Return the following data exactly, with all pictures left out.
# # # #
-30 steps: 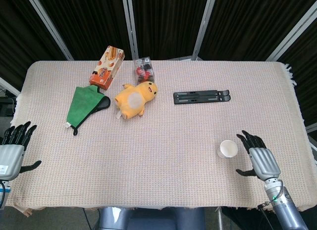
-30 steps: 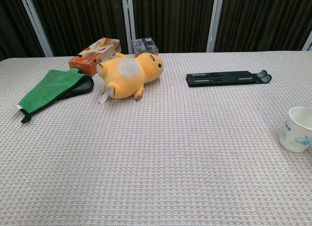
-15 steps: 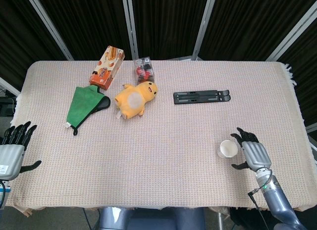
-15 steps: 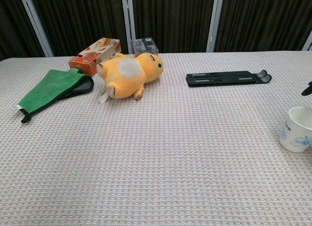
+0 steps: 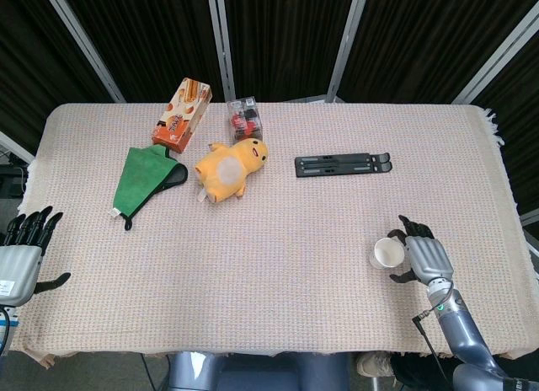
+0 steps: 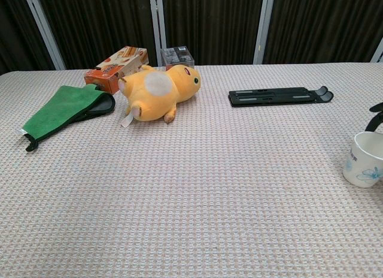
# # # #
(OUTPUT OF THE TASK):
-30 steps: 
-30 steps: 
-15 steps: 
-15 steps: 
+0 steps: 
+0 steps: 

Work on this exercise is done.